■ EXERCISE ■
Filter the entries for the word "whole". Copy each line in which it occurs.

Dataset items
○ ○ ○ ○ ○

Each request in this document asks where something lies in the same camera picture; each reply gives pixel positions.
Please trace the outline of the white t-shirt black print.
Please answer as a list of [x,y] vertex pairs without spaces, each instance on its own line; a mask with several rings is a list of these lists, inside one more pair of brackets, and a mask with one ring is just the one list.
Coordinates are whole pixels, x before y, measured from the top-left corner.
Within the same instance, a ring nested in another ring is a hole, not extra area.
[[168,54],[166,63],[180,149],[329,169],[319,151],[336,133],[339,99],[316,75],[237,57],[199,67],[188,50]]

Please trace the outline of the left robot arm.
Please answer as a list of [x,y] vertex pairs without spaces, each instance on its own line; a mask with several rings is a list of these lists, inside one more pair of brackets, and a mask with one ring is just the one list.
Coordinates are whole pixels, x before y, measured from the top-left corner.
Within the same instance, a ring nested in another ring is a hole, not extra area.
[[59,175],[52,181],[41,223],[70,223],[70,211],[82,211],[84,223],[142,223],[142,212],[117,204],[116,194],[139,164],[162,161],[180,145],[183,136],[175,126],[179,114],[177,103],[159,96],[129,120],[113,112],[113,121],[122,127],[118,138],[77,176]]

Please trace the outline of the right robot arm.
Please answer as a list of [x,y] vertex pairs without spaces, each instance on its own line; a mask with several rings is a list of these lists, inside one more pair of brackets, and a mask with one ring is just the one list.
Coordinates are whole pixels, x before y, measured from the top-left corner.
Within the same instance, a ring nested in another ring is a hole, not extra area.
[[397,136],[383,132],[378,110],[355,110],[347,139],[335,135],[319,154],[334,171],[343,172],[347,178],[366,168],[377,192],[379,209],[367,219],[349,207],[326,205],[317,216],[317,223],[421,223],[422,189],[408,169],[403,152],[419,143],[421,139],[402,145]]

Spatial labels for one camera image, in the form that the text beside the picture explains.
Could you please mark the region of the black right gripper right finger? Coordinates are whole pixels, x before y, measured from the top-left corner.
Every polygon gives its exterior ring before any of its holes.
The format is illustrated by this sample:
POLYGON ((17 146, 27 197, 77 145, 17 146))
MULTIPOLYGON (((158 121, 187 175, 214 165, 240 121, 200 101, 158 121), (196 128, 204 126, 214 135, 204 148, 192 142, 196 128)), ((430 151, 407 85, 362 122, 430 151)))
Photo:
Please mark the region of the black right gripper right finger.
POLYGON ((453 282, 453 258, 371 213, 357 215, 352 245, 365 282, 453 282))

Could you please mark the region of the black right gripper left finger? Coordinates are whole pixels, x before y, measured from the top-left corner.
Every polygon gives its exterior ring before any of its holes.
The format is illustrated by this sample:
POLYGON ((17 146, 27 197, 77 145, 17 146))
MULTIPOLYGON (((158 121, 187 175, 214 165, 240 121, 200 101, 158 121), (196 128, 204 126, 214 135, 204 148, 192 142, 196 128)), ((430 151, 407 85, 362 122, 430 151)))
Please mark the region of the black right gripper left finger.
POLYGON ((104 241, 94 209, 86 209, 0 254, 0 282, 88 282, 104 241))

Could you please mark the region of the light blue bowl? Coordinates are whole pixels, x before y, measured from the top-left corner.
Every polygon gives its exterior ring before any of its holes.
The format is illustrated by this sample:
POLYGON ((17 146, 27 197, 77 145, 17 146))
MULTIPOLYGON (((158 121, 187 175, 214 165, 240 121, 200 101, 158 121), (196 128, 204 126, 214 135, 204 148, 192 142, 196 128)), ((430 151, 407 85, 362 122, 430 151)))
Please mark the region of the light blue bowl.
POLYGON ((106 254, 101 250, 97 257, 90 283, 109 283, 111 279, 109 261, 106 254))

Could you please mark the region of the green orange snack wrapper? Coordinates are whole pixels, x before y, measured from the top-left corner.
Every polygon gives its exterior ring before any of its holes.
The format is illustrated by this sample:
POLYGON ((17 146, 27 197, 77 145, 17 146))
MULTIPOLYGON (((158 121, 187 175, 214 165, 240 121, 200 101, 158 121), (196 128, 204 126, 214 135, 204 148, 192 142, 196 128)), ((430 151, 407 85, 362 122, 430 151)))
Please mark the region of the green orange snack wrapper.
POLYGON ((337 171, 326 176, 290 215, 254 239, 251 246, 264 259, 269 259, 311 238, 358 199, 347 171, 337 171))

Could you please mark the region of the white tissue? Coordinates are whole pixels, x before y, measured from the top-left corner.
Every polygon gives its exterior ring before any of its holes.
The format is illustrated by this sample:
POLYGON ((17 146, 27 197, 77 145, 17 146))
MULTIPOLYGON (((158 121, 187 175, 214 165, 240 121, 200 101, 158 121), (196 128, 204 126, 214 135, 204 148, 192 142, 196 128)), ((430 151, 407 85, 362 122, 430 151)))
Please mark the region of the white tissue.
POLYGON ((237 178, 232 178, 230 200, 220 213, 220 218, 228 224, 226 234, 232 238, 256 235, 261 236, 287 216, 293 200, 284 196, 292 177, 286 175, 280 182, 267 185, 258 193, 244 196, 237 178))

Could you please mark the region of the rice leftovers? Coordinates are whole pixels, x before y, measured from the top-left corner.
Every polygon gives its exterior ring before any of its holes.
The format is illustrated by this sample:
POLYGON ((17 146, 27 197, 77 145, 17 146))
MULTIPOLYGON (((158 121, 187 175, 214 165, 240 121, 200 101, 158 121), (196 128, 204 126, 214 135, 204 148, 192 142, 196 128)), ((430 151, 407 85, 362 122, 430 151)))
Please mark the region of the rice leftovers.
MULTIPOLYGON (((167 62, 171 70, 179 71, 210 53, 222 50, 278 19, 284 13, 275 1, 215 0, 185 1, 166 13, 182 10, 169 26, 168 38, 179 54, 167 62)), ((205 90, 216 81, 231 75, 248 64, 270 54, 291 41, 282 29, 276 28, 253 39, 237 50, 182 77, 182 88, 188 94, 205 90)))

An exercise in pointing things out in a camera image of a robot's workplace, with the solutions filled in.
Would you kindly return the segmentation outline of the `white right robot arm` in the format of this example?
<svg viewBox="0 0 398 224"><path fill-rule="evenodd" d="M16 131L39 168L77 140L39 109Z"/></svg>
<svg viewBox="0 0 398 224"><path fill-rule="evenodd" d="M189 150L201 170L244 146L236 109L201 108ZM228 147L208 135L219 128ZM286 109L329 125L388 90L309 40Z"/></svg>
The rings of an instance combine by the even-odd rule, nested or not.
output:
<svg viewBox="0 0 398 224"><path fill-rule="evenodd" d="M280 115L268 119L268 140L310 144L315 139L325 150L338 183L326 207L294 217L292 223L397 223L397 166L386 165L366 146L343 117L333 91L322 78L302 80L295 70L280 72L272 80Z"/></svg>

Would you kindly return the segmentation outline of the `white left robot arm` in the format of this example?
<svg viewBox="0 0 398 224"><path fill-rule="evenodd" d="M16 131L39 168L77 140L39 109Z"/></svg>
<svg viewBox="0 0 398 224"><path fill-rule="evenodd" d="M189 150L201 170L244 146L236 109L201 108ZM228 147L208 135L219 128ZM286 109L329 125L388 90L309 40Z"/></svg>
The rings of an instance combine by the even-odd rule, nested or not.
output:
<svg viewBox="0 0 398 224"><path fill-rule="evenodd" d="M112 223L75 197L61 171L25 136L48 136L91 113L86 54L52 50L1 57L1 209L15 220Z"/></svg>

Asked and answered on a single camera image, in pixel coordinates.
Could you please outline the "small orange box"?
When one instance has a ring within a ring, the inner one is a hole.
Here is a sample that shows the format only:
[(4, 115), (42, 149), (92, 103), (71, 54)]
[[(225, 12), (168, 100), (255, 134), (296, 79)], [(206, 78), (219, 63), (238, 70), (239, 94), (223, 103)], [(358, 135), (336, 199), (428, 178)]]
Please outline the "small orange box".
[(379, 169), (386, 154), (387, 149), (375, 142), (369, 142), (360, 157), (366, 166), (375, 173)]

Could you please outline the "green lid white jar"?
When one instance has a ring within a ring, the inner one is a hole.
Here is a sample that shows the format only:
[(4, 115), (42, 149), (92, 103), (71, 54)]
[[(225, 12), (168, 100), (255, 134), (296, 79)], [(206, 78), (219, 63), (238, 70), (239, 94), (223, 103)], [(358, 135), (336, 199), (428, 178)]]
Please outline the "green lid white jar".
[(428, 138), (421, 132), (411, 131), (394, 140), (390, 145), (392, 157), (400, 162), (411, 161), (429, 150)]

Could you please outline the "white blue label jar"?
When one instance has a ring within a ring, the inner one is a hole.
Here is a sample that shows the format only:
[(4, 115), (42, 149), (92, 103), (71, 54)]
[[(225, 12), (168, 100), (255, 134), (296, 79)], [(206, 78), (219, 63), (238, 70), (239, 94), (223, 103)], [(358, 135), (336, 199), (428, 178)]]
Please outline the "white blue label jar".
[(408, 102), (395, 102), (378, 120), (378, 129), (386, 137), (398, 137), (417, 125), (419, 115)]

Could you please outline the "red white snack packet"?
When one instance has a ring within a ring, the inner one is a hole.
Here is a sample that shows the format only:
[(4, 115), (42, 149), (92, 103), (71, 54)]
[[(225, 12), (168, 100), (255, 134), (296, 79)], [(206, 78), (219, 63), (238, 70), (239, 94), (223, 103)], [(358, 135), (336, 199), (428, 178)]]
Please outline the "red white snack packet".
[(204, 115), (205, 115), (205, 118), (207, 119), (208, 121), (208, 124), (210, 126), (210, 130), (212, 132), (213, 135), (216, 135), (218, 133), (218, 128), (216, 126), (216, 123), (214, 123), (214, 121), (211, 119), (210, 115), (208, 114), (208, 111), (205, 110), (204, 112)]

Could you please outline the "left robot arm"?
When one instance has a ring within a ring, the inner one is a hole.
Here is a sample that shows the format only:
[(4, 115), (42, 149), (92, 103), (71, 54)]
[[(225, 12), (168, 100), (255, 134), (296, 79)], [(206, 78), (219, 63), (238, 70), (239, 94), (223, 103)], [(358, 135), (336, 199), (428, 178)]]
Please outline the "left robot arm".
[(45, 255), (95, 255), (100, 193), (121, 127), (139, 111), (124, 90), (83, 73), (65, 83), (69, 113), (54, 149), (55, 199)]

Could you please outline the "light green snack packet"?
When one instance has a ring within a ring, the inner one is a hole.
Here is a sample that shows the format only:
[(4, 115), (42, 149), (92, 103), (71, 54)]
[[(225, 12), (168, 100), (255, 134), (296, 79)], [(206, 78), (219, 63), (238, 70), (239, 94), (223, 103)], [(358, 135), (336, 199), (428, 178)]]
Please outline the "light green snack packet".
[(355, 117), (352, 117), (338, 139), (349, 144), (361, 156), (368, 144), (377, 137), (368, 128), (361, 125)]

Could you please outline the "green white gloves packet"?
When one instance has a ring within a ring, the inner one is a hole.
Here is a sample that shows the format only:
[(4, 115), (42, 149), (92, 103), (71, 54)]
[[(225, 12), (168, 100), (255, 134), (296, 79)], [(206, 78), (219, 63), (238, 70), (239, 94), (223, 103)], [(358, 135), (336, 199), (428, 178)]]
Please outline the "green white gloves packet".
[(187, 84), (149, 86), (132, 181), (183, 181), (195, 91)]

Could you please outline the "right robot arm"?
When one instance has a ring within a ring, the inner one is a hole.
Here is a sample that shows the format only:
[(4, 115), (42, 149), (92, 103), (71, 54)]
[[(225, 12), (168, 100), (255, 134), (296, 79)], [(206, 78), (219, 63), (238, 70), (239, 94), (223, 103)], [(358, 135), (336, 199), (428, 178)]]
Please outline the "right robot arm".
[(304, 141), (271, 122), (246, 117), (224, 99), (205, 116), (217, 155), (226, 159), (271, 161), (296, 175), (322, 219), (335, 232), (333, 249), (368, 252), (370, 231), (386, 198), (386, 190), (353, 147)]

○ ○ ○ ○ ○

■ RESPONSE FOR THIS EXERCISE ■
Coordinates are whole pixels, x before y, measured from the top-left corner.
Coordinates are whole pixels, x before y, measured from the top-left corner.
Coordinates are whole pixels, x before y, measured from the top-left corner.
Could you please mark the region of the black right gripper right finger? Coordinates are whole pixels, x before y, measured from the top-left corner.
Could you please mark the region of the black right gripper left finger? Coordinates are whole pixels, x before y, measured from the top-left corner.
Could you please mark the region of the light blue bowl? Coordinates are whole pixels, x before y, measured from the top-left corner.
Could you please mark the region of the green orange snack wrapper? Coordinates are whole pixels, x before y, measured from the top-left corner.
Could you please mark the region of the white tissue? Coordinates are whole pixels, x before y, measured from the top-left corner.
Could you please mark the region of the rice leftovers? Coordinates are whole pixels, x before y, measured from the top-left corner.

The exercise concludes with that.